Perhaps the question ought to be the other way round. Normally, the Romans came, saw, conquered, and the local elite accepted the language of its masters. Everywhere, the elite of the new subjects knew that, if it wanted to retain its position, it had to adapt; and the sub-elite copied this. This is the general pattern, no matter whether the people originally Celts, Belgians, Germans, Iberians, Illyrians, Punians, or Berbers.
I do not agree entirely. Sure, the elite copied the Romans and may have turned to Latin as first language. But I am not so sure about the sub-elite, and even less sure about the commoners below that. Celtic languages remained in Gaul, Britain and even parts of Roman Germania. Latin was never forced on the population, nor was it adapted by the entire mass of the provincials.
Why Gallic and Brythonic were eventualy forced into small pockets I don't know - I don't think that one of the modern models, that of 'Anglo-Saxon Apartheid', or even genocide, is adaptable for Gaul, where spoken Celtic languages remain in places where British colonists entered during the post-Roman period.

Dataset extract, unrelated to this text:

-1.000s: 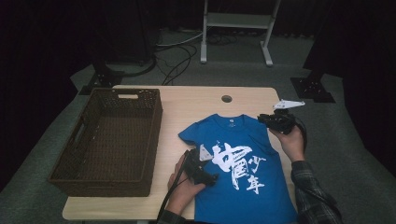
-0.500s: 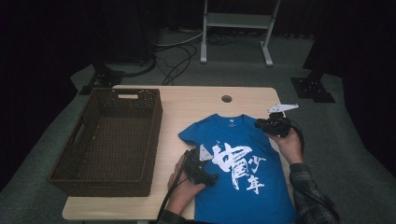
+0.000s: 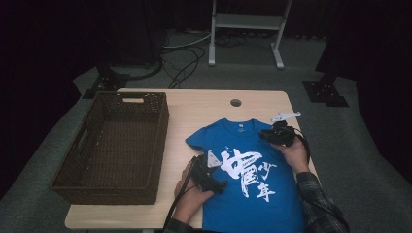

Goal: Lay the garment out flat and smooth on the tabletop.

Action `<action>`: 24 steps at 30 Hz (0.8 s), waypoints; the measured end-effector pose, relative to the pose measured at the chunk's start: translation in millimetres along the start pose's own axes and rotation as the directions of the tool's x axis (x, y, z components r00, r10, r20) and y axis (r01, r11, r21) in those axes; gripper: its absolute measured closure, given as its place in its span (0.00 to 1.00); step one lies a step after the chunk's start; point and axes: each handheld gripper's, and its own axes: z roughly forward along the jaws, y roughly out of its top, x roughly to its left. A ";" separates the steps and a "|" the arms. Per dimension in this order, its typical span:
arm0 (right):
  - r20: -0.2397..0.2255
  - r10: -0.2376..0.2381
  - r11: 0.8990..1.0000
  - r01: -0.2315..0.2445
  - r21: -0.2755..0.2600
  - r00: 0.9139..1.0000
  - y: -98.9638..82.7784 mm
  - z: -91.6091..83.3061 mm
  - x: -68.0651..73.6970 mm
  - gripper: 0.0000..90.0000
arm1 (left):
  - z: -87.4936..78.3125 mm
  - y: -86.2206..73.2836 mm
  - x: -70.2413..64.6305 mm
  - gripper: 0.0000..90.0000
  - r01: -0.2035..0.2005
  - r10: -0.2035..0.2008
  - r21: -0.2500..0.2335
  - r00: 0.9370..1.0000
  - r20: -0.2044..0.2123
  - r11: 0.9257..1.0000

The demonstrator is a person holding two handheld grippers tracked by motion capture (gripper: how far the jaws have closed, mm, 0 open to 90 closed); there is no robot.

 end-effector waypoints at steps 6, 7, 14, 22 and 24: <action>0.005 -0.001 1.000 0.001 0.018 1.000 -5.9 7.2 0.6 0.83 | 0.1 0.0 0.0 0.01 0.000 0.000 -0.001 1.000 0.000 1.000; 0.009 -0.005 1.000 0.005 0.021 1.000 -6.9 8.1 0.6 0.83 | 0.1 0.0 0.0 0.01 0.001 -0.001 -0.001 1.000 0.000 1.000; 0.022 -0.026 0.999 0.025 0.044 0.999 -12.8 16.1 3.1 0.83 | 0.1 0.0 0.0 0.01 0.001 -0.001 0.000 1.000 0.000 1.000; 0.083 -0.058 0.998 0.057 0.006 0.995 -18.4 16.8 5.4 0.97 | 0.1 0.0 0.0 0.01 0.001 -0.001 0.000 1.000 0.000 1.000; 0.094 -0.064 0.998 0.062 0.017 0.994 -16.5 16.7 6.0 0.97 | 0.0 0.0 0.0 0.01 0.001 -0.001 0.000 1.000 0.000 1.000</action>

Anyway, if Latin languages remained to be spoken in Dacia, my guess would be that it became the first language of the commoners during some point in history. It need not even have happened during the Roman period (as we have seen in Gaul). That may have differed, indeed, from the situation south of the Danube, where Greek would have been predominant.
Robert Vermaat
MODERATOR
FECTIO Late Romans
THE CAUSE OF WAR MUST BE JUST
(Maurikios-Strategikon, book VIII.2: Maxim 12)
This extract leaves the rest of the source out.